Nuit Blanche pointed me toward the interesting paper “Re-Weighted L1 Dynamic Filtering for Time-Varying Sparse Signal Estimation” by Charles and Rozell (2012). They investigate the generalized Kalman filter situation which is a hidden Markov model with an infinite number of states and real valued observations. More specifically
$$x_n = f_n (x_{n-1}) + v_n$$

$$y_n = G_n x_{n-1} + \epsilon_n$$

where $x_n$ is the state, $f_n$ is the known state transition function, $y_n$ is a real valued observation vector, $G_n$ is the known observation matrix (full rank), $v_n$ is the process vector noise (not necessarily Gaussian), and $\epsilon_n$ is the observation noise vector (once again, not necessarily Gaussian). The object of the game is to estimate $x_n$ given the transition function, the observation matrices, and the observations $y_n$.

They sparsely represent the state vector $x_n$ is by $x_n = W z_n$ where $W$ is a matrix and $z_n$ is a vector that is mostly zeros. In order to achieve a sparse representation, a L1 norm regularization term is applied. This regularization usually corresponds to a Laplacian prior as in Bias pursuit denoising or LASSO regression. As with neural nets, sparsity has had an impact in many fields. They write

In particular, outside of the dynamic estimation regime, signal priors based on the notion of sparsity have led to state-of-the-art performance in many linear inverse problems (e.g., undersampling, inpainting, denoising, compressed sensing, etc. [3]) across several different application domains (e.g. natural images [3], audio [4], hyperspectral imagery [5], etc.).
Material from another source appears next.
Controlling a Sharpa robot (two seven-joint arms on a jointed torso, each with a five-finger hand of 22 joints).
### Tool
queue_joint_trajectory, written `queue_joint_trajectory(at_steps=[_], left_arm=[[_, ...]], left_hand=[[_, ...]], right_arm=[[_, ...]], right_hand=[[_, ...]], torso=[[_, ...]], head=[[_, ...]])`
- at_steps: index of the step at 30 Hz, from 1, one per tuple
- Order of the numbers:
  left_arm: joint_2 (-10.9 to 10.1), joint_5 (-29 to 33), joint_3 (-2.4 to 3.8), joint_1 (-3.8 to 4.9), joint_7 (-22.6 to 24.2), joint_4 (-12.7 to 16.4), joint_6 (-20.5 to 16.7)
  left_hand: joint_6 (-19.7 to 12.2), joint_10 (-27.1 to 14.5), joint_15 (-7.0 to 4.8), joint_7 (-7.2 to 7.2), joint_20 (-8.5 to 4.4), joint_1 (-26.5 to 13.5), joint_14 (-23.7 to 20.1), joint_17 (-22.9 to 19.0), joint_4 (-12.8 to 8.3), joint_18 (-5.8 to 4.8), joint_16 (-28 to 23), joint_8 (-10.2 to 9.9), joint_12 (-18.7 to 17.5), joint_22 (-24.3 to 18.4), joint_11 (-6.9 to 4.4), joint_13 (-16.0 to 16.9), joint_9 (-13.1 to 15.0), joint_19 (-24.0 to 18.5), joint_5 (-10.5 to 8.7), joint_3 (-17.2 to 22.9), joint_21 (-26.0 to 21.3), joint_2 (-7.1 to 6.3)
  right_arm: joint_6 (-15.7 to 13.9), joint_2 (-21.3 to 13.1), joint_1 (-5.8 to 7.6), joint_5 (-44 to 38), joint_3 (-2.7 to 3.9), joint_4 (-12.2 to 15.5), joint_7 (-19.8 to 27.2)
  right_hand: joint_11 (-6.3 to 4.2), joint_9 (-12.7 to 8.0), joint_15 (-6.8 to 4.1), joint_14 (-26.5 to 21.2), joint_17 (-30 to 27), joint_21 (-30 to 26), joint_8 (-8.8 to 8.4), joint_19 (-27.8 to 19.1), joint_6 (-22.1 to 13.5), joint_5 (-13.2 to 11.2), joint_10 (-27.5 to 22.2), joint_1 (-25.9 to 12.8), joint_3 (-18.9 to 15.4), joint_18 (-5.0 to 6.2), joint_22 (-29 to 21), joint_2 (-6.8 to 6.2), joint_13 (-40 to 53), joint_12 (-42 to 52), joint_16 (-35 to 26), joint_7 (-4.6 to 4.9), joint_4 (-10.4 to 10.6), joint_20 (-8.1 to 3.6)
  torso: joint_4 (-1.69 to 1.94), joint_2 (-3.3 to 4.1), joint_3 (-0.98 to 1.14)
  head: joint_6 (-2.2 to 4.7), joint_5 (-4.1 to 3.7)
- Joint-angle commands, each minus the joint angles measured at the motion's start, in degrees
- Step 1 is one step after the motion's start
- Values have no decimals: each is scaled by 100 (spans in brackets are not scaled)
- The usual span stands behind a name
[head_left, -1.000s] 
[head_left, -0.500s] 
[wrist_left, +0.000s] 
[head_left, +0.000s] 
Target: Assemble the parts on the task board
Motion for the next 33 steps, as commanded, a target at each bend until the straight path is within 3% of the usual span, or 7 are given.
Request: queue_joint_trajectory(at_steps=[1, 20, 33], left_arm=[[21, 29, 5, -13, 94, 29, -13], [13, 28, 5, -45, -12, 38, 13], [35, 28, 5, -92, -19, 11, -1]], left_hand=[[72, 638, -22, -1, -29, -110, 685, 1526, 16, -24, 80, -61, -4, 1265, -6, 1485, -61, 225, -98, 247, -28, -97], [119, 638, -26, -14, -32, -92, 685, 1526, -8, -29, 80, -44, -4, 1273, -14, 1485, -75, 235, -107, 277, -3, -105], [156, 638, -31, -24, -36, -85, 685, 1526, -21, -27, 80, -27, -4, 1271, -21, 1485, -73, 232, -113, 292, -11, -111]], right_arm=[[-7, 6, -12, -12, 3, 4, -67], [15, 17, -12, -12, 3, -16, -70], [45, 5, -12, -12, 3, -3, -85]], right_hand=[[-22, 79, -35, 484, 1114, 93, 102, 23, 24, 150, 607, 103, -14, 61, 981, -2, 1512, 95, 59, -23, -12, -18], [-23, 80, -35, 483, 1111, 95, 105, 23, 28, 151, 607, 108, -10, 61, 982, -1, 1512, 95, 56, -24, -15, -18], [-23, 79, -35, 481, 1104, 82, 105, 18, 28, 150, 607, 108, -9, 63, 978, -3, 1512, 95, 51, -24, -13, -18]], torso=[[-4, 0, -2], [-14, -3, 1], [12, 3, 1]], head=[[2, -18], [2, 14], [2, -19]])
The previous work integrating sparsity models into dynamic estimation has not yet followed the spirit
of the successful Kalman filter by propagating higher-order statistics from one time step to the next in a
way that is well-matched to the assumptions of the problem.

As is pointed out in [8], propagating a covariance matrix is no longer necessarily the correct or optimal method once the
assumptions of the Kalman filter are not met. Instead, such a matrix is no more special than a simple parameter matrix, which
may or may not assist in the signal estimation.”

The paper includes several experimental results in section IV.